Crypto Alarm Basic(CAB方式)について再び考えてみる

    • 関数からなる無限集合から鍵となる関数をピックアップ
    • 逆関数の計算が極めて難しい関数の集合を利用--その関数自体が無限個の中から利用者が自由に選べて、いつでも変えられる
    • CAB方式は、適当な初期値を取ることで任意の長さのランダムなバイナリ列を生成するアルゴリズムや、公開鍵分配アルゴリズムからなる。
    • 公開鍵暗号方式はCAB方式の特殊な場合
    • ワンタイムパッドはCAB方式によって可能となる暗号通信の1つで、CAB方式は、これがすべてではない
  • 計算機上で実際に実装した上で、安全性を保障する必要がある暗号アルゴリズムにおいて、無限を持ち出すのはやはりおかしい。これは、無限と言っていいほど多数の、という概念を、考案者が素人にわかりやすく表現しただけ、と見た。Haskellの無限リストみたく、有限の計算資源で無限を扱う方法も無くはないが、多分今回は関係ないでしょ。無限の概念の濫用はサイエンスのマナーに反するので、サイエンティストは無限という言葉の使用には敏感なはず。
  • そういう理解のもとで考えると、どうもカオス暗号のことを言っているような気がする。「無限(といえるくらい大きい)集合から鍵となる関数をピックアップ」する、というのはカオス源となる関数をあらかじめ決めておいて、そのパラメータを鍵として考えているということでしょう。たとえばロジスティック写像だったら関数形がx=ax(1-x)で、aとxの初期値を鍵とする、みたいな。パラメータが有理数だったら確かに無限個あるけど、計算機上では浮動小数点で表現するわけだから、まあやっぱり有限だよね。
  • さてそう決めつけて考えると、以下のようなハイブリッド暗号を考えることができる
    1. Aliceは秘密鍵としてaとxを生成
    2. AliceとBobは何らかの公開鍵暗号を使った鍵分配アルゴリズムでaとxを共有
    3. AliceとBobはaと初期値xから作られるカオス関数からどんどんランダム(に見える)値を吐き出させ、これをonetime padの鍵にする
    4. Aliceはカオスの列からonetime padでじゃんじゃんメッセージを暗号化
    5. Bobは同様にカオスの列からメッセージをじゃんじゃん複合化
  • このスキーム自体はたぶん全然新しい話じゃなくてカオス暗号の一般的な枠組みだと思われます(良く知らないけど)。このスキームの弱点は二つある。

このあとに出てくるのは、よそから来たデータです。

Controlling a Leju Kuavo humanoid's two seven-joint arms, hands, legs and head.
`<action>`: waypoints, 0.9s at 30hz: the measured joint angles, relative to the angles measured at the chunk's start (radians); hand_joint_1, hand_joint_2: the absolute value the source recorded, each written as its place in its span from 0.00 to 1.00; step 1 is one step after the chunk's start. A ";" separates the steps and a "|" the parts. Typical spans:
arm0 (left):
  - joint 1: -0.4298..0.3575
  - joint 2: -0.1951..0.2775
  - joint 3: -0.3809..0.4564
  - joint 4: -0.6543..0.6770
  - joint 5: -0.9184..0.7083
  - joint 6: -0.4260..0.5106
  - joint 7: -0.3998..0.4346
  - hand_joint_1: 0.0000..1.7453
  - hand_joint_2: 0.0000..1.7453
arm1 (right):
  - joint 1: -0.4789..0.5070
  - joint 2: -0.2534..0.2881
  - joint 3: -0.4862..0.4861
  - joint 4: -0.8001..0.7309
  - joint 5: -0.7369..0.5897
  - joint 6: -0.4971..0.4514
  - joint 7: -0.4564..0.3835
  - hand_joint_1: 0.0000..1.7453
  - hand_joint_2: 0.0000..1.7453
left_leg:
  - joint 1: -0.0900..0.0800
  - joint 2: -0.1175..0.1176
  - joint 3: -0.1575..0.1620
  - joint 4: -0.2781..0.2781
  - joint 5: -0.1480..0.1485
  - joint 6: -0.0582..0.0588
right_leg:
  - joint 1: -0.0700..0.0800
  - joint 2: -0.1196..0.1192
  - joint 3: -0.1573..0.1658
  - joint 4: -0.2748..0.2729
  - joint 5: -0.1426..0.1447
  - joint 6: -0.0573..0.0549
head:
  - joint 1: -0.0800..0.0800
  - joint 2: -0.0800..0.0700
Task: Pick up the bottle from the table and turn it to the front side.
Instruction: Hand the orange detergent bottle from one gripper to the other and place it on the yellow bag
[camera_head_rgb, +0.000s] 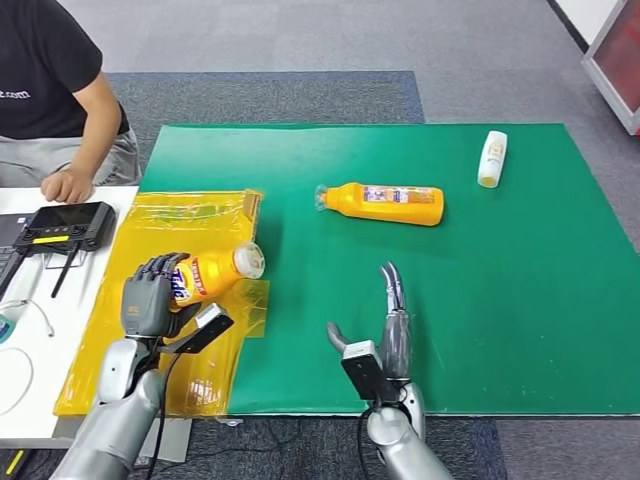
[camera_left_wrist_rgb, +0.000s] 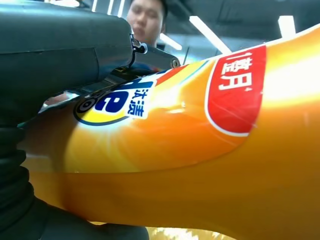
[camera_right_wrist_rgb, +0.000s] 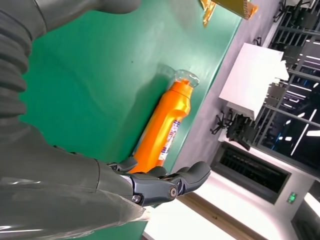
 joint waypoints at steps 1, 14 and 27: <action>-0.012 0.003 -0.005 0.026 0.006 0.000 0.002 1.00 1.00 | 0.000 0.000 0.001 0.002 -0.002 0.000 0.000 0.00 1.00 | 0.000 0.000 0.000 0.000 0.000 0.000 | 0.000 0.000 0.000 0.000 0.000 0.000 | 0.000 0.000; -0.077 0.018 -0.106 0.193 0.076 0.005 -0.050 1.00 1.00 | 0.000 0.001 0.030 0.021 -0.021 -0.003 0.000 0.00 1.00 | 0.000 0.000 0.000 0.000 0.000 0.000 | 0.000 0.000 0.000 0.000 0.000 0.000 | 0.000 0.000; -0.096 0.051 -0.233 0.248 0.045 0.015 0.008 1.00 1.00 | 0.001 0.001 0.048 0.026 -0.050 -0.012 0.000 0.00 1.00 | 0.000 0.000 0.000 0.000 0.000 -0.001 | 0.000 0.000 0.000 0.000 0.000 -0.001 | 0.000 0.000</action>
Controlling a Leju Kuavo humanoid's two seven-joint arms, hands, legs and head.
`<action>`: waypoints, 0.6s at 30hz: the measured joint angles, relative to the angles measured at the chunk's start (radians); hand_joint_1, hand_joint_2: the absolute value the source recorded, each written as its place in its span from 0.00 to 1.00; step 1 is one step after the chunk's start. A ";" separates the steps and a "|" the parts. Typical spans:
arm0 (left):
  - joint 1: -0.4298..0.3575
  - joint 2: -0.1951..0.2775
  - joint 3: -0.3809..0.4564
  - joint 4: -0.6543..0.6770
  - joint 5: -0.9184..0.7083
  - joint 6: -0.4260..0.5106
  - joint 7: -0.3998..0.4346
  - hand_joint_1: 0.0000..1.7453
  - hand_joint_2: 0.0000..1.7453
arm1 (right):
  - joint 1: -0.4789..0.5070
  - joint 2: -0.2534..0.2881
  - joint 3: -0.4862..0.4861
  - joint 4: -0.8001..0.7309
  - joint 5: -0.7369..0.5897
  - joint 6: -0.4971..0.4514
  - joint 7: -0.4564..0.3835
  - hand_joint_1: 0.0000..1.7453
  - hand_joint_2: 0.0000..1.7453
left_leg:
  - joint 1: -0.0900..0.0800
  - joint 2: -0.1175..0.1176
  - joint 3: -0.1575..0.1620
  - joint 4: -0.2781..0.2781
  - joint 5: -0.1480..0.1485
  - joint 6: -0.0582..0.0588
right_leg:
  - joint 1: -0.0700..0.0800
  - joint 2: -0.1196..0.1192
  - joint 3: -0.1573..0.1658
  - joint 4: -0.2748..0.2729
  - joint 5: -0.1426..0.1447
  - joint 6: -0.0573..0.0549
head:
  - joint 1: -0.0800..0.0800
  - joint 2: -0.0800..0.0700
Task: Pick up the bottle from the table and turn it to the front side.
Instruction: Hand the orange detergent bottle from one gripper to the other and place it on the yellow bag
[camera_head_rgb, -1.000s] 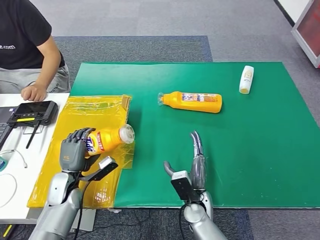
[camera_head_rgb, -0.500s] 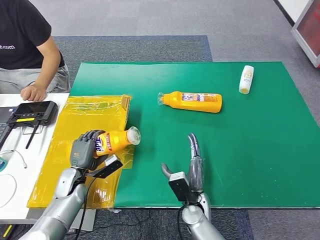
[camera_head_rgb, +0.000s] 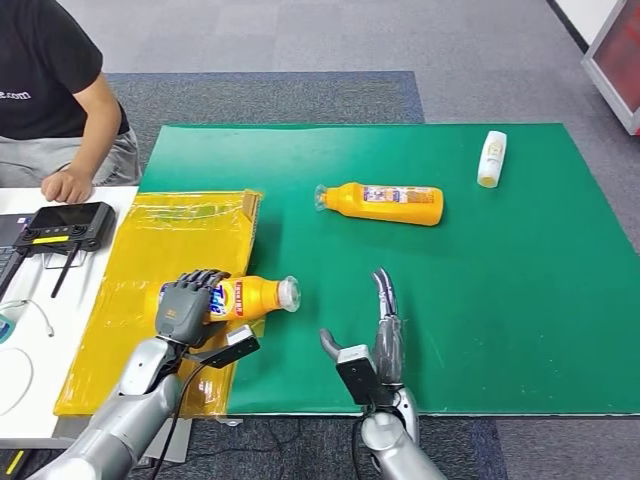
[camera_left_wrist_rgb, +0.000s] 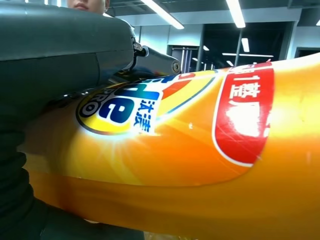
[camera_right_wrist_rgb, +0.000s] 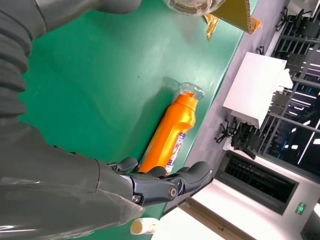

    • カオス関数から吐き出される値が一様ランダムであることは証明されてないこと。onetime padを使っているので情報理論的に安全にみえるけれど、実際はそうじゃない(かもしれない)。かもしれないからこそ、「ランダムな数列生成ではNIST(米国立標準技術研究所)で使われるテストで検証済み」として安全性を担保しているのだろう。
    • 「何らかの公開鍵暗号を使った鍵分配アルゴリズム」を使っているために、ここが計算量的に安全性であるにすぎないならば、全体も計算量的に安全にすぎない、ということ。でもこれは実際はsshRSAとtriple DES/AESのハイブリッドで構成されていることを考えれば何の問題もない。
  • 一方このスキームのいいとこはとにかく鍵生成が高速なとこ。カオス関数の計算は、巨大素数をぶん回すような計算は不要で、ごく単純な代数的計算ですむし、暗号化・復号化部分は単なる排他的論理和だ。これなら「10万ビットの鍵でも1秒未満で生成でき」て、「4MBほどある聖書のテキストを、その聖書に含まれるビット数と同じ長さの鍵を使って暗号化するのに、一般的なPCでも1秒もかからない」ってのも納得です。
  • 実際にはカオス暗号ってのは理論の世界ではいまのとこ中心的に議論されているとはいえなくって、今後にこうご期待、というような立ち位置ではあるけれど(see 信頼性の低い暗号アルゴリズム - Wikipedia)、別にIND-CPAだとなんだといわなくても、速くて使い勝手がいいんだったら、用途を選んでどんどん使ったらいいと思う。ゆっていいのかどかわからないのでゆわないけれど、どっかの電機メーカもカオス暗号をつかった映像配信のシステムを試作してたようだし。
  • 実際にはこれくらいの枠組みで、あのような大々的な成果を誇るってことは多分なくて、もっと画期的な発明があったのだろう。以下は単なる予想。
    • 暗号に(どのような点でかは知らないが)すごく良く適したカオス関数の群れを発見した
    • 鍵交換アルゴリズムとカオス関数の間になにか良い性質があって、それがスキームの大幅な効率向上をもたらした
  • でもどう考えてもこれらのスキームがRSAなどの公開鍵暗号の一般化になっているとは思えない。全然違う。もし本当にそうであるとしたら、
    • カオス関数の群れ自体を鍵集合とした公開鍵暗号系が構築できてて、それらのサブセットにRSAや離散対数暗号や楕円曲線暗号が含まれる、
  • このぐらいまで証明する必要があると思う。こうだったらかなりの大発見でしょう。でもそれはやっぱりないよな。。。